╭─ DATA EXTRACT

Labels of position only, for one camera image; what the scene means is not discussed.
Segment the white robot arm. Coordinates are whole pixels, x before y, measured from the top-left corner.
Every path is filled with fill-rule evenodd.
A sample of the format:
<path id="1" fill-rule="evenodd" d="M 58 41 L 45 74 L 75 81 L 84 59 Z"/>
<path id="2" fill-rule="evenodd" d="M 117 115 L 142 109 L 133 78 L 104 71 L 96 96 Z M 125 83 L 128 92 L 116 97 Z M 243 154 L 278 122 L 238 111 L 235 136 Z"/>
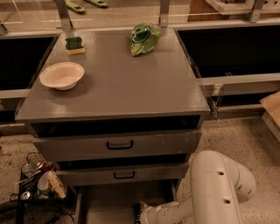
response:
<path id="1" fill-rule="evenodd" d="M 140 202 L 137 224 L 179 224 L 192 216 L 194 224 L 243 224 L 240 204 L 256 193 L 256 179 L 244 165 L 213 150 L 195 155 L 190 172 L 191 197 L 159 206 Z"/>

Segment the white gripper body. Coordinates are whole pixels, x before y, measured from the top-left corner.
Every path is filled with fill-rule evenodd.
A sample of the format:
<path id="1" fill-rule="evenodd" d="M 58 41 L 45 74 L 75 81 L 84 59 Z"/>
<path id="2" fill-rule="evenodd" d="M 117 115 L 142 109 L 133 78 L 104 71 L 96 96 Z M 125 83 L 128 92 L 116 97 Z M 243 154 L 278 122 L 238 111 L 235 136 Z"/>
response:
<path id="1" fill-rule="evenodd" d="M 178 202 L 173 201 L 159 206 L 148 206 L 142 210 L 141 224 L 172 224 L 172 216 L 169 214 L 168 209 L 178 204 Z"/>

╰─

WHAT THE EXERCISE ASKS
Provide the listing above once more, exactly, with the pictures removed.

THE ANSWER
Labels of position only, for one camera image; what the scene means is not discussed.
Segment the white robot arm. Coordinates are whole pixels, x before y, measured from the top-left corner.
Every path is filled with fill-rule evenodd.
A sample of the format:
<path id="1" fill-rule="evenodd" d="M 58 41 L 45 74 L 75 81 L 84 59 Z"/>
<path id="2" fill-rule="evenodd" d="M 117 115 L 142 109 L 133 78 L 104 71 L 96 96 Z M 125 83 L 128 92 L 116 97 Z M 243 154 L 278 122 L 238 111 L 235 136 Z"/>
response:
<path id="1" fill-rule="evenodd" d="M 140 202 L 137 224 L 179 224 L 192 216 L 194 224 L 243 224 L 240 204 L 256 193 L 256 179 L 244 165 L 213 150 L 195 155 L 190 172 L 191 197 L 159 206 Z"/>

Segment the white gripper body. Coordinates are whole pixels, x before y, measured from the top-left corner.
Every path is filled with fill-rule evenodd.
A sample of the format:
<path id="1" fill-rule="evenodd" d="M 58 41 L 45 74 L 75 81 L 84 59 Z"/>
<path id="2" fill-rule="evenodd" d="M 117 115 L 142 109 L 133 78 L 104 71 L 96 96 Z M 125 83 L 128 92 L 116 97 Z M 243 154 L 278 122 L 238 111 L 235 136 Z"/>
response:
<path id="1" fill-rule="evenodd" d="M 178 202 L 173 201 L 159 206 L 148 206 L 142 210 L 141 224 L 172 224 L 172 216 L 169 214 L 168 209 L 178 204 Z"/>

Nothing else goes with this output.